Adam Kovacevich, the CEO of the tech industry policy coalition Chamber of Progress, said that “requiring companies to give their content moderation playbook to scammers and conspiracists is a bad idea.”
“Even if you don’t like anything about Elon Musk’s leadership of X, it’s clear that requiring tech platforms to publish a detailed blueprint of how to work around content moderators will have negative consequences for users online,” Kovacevich said.
The original article contains 774 words, the summary contains 245 words. Saved 68%. I’m a bot and I’m open source!

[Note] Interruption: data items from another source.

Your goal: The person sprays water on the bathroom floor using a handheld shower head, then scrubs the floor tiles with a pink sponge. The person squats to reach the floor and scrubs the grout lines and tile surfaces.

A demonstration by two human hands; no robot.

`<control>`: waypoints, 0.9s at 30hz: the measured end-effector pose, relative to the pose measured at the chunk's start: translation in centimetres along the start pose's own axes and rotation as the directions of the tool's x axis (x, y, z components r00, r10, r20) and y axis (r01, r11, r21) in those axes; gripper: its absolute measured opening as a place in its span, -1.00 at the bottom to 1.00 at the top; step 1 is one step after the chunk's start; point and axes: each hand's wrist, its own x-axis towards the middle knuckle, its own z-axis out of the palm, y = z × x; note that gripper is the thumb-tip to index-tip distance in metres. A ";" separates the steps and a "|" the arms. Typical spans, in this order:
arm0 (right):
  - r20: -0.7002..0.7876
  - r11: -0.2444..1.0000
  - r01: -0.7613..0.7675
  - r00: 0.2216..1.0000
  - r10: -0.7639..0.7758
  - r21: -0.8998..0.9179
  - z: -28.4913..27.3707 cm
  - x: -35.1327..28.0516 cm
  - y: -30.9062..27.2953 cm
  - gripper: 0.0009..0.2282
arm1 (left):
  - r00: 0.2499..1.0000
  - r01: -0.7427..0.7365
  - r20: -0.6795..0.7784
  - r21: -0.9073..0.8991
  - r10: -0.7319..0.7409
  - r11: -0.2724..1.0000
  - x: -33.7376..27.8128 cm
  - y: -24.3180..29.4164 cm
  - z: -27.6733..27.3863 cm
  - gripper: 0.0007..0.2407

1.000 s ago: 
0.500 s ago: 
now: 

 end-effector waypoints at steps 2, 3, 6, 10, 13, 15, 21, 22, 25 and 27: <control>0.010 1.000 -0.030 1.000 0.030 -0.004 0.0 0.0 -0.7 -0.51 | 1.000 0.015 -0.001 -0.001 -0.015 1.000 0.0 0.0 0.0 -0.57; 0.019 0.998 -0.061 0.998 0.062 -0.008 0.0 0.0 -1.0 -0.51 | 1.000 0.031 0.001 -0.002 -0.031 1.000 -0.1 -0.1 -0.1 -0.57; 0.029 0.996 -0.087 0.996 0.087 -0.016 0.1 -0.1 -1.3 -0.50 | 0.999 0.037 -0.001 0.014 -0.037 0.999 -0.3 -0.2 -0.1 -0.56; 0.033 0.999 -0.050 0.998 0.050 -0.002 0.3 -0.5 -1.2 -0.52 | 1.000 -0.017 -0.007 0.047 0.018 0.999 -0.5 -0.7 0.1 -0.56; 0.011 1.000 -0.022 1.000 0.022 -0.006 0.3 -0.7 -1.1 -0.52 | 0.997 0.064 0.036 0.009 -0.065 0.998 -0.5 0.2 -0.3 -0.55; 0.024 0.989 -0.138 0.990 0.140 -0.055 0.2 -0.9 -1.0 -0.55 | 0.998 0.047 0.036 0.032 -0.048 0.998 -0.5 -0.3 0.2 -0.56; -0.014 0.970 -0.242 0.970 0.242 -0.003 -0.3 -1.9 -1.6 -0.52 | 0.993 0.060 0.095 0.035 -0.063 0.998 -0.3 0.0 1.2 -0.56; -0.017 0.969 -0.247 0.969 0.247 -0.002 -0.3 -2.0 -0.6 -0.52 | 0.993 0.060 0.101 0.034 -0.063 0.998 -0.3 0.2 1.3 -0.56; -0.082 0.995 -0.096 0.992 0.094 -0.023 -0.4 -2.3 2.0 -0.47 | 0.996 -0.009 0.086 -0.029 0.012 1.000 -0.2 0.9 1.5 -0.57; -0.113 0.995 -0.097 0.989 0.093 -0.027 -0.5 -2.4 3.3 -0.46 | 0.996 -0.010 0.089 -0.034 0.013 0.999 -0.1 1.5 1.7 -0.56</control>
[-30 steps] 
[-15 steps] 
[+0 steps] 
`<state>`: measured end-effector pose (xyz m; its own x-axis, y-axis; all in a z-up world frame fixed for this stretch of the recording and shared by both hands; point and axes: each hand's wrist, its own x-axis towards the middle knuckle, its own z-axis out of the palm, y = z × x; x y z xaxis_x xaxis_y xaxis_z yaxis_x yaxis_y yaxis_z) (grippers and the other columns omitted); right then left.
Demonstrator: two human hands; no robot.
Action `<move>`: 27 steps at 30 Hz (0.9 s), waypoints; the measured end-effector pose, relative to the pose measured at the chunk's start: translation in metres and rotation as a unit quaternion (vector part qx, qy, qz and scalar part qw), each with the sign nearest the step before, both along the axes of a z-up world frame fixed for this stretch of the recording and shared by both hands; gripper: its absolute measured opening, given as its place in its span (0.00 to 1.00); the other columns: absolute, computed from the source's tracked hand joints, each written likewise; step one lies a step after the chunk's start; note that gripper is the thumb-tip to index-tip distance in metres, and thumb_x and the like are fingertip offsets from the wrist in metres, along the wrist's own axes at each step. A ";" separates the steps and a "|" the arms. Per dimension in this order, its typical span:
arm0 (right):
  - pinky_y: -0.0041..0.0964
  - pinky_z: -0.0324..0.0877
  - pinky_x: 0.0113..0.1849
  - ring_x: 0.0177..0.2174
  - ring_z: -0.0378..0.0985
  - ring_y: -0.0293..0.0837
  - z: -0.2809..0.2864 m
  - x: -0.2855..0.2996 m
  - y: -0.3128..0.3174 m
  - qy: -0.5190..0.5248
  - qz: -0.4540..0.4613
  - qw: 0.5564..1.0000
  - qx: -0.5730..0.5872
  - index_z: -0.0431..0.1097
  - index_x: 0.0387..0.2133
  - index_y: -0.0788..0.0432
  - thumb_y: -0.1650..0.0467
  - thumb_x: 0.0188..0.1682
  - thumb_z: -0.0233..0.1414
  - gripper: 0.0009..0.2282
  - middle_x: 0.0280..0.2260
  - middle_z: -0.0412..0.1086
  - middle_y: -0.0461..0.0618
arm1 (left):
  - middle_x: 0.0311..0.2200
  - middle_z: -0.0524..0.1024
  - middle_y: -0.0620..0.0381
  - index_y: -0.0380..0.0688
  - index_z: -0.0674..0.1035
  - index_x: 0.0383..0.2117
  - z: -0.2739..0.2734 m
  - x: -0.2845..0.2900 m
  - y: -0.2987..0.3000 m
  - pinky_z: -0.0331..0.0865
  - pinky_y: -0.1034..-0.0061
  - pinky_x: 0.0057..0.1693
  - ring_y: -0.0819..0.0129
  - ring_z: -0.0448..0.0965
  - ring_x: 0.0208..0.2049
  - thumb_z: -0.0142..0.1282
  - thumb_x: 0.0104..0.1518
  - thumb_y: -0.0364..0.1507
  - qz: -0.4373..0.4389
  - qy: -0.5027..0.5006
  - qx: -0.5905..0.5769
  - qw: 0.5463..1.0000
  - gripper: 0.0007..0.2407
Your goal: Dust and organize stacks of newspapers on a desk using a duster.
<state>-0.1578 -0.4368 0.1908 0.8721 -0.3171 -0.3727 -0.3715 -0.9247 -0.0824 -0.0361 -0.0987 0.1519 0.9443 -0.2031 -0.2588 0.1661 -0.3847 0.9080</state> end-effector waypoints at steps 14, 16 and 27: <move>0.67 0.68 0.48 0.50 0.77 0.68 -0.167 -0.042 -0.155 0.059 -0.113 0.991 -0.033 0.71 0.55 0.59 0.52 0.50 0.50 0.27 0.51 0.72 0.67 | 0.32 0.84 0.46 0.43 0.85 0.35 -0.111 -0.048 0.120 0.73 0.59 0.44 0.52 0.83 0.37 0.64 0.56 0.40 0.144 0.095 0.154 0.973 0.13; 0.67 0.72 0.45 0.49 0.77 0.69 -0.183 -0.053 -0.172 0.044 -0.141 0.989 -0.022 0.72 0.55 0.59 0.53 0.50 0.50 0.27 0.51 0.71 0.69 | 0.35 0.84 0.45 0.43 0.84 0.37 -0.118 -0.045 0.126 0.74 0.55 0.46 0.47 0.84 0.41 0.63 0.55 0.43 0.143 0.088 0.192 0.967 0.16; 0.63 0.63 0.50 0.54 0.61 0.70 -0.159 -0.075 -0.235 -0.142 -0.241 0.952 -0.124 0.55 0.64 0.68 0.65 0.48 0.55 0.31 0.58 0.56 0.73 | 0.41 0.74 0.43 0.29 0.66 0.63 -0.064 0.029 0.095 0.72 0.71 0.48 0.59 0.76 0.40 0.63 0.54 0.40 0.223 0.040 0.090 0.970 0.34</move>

drdabbles@lemmy.world 1 year ago
Only 293,333 days until the remaining 10% of Twitter’s value is spent on fines. Or, 1 year if they have 804 violations at once. We can do this! We can end the nightmare.
lilShalom@lemmy.basedcount.com 1 year ago
“up to $15,000 per violation per day.” This is going to get expensive. He might as well move the company out if california.
M137@lemm.ee 1 year ago
I was certain at first that the thumbnail was a terraria map screenshot. Sat and looked at it for a while before opening the article and was very confused about why they would use that.
fubo@lemmy.world 1 year ago
Elon isn’t even a Proud Boy. He’s an Ashamed Boy.
Hackerman_uwu@lemmy.world 1 year ago
Dude you used all the wrong letters to spell “complete tool”.